[Given data]

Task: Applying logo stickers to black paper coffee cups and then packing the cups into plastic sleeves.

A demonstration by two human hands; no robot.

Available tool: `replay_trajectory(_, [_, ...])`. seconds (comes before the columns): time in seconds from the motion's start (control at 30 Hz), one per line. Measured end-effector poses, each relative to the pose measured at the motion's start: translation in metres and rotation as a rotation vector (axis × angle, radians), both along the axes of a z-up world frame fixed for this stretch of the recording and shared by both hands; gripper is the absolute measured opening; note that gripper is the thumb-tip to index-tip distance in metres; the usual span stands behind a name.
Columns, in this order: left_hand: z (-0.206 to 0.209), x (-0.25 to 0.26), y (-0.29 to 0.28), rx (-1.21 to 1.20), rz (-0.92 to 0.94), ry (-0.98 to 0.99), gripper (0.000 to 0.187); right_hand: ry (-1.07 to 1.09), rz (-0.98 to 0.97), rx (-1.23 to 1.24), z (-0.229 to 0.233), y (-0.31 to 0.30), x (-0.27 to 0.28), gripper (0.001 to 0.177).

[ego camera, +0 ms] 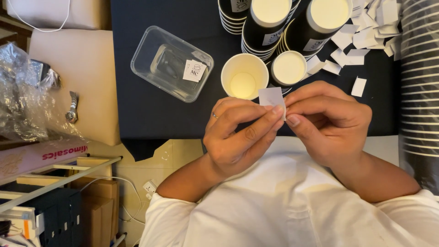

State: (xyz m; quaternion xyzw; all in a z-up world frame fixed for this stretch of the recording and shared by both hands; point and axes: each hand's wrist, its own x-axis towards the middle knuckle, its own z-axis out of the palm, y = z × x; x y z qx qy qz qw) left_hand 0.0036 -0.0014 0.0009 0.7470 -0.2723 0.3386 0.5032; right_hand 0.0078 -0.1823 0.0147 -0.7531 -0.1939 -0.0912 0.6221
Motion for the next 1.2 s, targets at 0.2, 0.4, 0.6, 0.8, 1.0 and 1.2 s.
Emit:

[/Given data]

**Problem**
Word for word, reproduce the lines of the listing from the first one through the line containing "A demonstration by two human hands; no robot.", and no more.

**Answer space**
Task: Applying logo stickers to black paper coffee cups and then packing the cups into plastic sleeves.

A demonstration by two human hands; no robot.

The output requires nothing else.